#### Work item:
Which of the lines below holds the string "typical"? Copy every line that does.

▬▬▬▬▬▬

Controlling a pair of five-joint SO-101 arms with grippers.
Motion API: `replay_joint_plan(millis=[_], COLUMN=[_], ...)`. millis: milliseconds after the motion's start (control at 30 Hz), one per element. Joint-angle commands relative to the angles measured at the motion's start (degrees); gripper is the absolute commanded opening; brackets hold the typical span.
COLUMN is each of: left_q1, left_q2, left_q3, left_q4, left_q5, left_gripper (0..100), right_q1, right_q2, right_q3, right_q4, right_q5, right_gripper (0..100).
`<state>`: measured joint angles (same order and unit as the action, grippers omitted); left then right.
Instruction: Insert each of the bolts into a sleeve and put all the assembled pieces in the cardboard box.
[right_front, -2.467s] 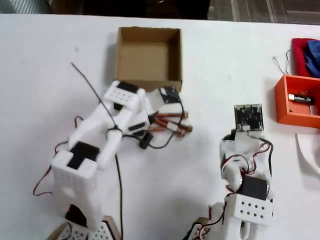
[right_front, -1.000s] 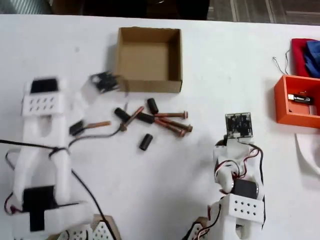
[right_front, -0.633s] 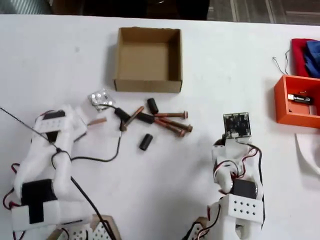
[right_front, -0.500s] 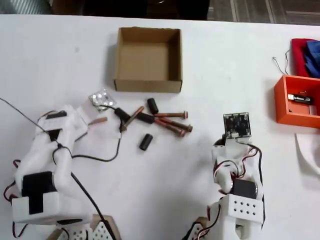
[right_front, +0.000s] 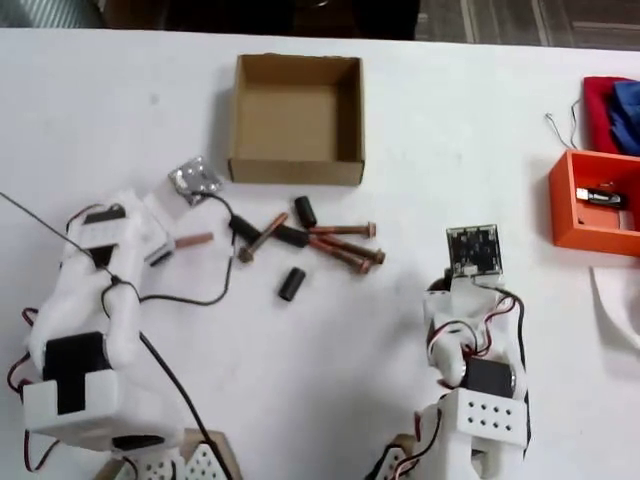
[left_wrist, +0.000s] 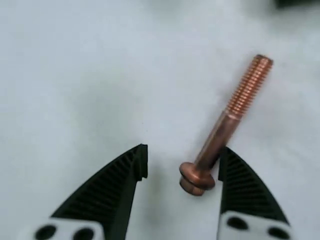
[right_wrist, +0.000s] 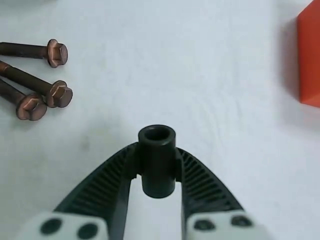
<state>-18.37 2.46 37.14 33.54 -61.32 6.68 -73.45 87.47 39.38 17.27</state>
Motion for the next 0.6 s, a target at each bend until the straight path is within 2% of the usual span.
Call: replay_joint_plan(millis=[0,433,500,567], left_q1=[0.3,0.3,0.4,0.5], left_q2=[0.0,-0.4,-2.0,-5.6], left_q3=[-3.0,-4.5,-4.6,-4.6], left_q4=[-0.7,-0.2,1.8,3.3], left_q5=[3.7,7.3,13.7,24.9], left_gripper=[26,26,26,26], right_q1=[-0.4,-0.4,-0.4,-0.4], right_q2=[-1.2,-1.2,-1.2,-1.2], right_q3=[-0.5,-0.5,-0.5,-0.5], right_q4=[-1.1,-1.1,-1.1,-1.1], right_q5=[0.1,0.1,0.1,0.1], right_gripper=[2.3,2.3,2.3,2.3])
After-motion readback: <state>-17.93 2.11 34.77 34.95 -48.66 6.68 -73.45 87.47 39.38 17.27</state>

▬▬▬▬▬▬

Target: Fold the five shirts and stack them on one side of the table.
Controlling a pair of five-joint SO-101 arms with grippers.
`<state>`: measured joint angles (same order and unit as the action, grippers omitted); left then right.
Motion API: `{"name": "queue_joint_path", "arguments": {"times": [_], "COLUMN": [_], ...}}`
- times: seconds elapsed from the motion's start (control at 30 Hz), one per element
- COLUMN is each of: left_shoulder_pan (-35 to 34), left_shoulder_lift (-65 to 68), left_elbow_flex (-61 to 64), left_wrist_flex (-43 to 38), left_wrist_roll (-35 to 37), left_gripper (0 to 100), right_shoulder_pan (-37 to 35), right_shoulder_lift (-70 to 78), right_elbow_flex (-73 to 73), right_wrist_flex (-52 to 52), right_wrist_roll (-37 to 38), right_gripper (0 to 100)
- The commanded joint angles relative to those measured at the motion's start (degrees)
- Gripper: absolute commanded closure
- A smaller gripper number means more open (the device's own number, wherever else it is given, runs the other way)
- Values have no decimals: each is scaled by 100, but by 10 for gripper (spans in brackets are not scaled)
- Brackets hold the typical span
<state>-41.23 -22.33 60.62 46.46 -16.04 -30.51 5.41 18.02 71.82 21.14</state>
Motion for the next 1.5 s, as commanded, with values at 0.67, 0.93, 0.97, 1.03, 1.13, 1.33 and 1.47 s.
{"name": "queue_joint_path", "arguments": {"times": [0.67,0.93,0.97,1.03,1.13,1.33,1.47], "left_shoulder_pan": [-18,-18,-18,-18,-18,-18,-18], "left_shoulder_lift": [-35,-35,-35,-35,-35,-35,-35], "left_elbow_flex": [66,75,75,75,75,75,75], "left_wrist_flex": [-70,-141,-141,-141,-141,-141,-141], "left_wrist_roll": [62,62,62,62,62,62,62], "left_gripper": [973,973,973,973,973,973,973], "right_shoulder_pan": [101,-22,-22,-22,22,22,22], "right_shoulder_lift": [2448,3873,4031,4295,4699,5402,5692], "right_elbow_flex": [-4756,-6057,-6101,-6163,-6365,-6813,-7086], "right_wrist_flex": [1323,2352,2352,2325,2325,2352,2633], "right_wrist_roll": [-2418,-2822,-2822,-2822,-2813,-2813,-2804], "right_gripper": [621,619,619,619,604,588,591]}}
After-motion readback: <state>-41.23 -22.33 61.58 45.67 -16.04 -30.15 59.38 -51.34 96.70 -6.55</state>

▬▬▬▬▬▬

#### Solution to this task:
Motion API: `replay_joint_plan(millis=[_], COLUMN=[_], ...)`. millis: milliseconds after the motion's start (control at 30 Hz), one per element. Joint-angle commands relative to the angles measured at the motion's start (degrees); gripper is the absolute commanded opening; brackets hold the typical span.
- Brackets hold the typical span

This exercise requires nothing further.